> _Your assignment_
Filtering the records below, copy only those lines that include the word "list".
Available data section start
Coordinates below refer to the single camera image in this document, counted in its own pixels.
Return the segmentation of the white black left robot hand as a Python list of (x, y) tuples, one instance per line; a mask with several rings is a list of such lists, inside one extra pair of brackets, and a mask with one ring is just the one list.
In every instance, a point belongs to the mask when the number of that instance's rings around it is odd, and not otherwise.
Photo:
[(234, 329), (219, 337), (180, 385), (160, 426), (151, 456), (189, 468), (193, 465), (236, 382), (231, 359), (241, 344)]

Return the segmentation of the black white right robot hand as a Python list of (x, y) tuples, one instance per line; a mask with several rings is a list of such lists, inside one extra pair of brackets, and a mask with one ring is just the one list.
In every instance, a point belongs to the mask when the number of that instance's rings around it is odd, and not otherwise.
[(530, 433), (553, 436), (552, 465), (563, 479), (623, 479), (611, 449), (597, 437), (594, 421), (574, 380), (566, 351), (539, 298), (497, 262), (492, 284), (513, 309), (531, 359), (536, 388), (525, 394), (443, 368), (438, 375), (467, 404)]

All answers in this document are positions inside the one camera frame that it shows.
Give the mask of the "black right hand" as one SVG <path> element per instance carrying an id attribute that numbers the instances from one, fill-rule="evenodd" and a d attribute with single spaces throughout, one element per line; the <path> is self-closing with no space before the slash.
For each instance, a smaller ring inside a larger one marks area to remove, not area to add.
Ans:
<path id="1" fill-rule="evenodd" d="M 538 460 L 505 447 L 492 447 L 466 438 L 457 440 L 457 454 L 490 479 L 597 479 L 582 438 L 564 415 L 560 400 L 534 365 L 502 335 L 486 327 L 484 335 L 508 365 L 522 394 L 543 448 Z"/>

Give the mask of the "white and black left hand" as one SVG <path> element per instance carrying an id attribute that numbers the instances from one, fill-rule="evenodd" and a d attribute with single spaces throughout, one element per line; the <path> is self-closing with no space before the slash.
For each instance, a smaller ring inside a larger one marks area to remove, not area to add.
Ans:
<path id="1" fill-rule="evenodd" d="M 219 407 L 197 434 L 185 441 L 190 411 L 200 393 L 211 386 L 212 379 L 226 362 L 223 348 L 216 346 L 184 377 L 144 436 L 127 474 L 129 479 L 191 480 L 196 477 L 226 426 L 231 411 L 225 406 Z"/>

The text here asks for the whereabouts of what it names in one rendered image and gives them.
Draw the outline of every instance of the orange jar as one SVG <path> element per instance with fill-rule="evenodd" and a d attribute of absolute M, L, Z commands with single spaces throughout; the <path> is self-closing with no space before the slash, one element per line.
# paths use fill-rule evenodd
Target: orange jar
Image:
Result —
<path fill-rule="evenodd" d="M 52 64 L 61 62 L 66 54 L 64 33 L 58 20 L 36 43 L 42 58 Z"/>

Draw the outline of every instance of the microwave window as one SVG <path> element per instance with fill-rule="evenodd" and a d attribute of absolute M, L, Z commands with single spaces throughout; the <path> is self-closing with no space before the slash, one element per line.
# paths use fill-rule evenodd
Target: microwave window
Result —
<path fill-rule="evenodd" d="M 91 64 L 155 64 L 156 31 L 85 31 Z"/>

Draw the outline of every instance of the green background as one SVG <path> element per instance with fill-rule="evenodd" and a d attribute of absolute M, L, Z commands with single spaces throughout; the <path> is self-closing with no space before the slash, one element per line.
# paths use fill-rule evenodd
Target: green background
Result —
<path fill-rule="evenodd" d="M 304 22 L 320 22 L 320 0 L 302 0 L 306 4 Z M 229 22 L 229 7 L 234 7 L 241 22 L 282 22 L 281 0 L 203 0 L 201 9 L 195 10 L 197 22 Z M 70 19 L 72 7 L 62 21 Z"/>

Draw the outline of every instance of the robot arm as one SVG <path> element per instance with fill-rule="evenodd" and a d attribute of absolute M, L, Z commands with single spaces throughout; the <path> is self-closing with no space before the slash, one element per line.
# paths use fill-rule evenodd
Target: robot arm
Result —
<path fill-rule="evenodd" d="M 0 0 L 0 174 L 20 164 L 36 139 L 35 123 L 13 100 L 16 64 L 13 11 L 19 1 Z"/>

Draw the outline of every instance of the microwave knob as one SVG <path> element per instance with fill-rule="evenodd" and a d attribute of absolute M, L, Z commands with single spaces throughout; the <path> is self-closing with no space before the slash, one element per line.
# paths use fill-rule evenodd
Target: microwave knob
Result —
Available data section end
> _Task answer_
Return the segmentation of the white black left robot hand as a Python list of (x, y) tuples, one instance per line; a mask with several rings is a list of such lists, inside one extra pair of brackets, and a mask with one ring is just the one list.
Return the segmentation of the black white right robot hand as a Python list of (x, y) tuples, one instance per line; a mask with several rings is a list of such lists, inside one extra pair of brackets, and a mask with one ring is just the one list.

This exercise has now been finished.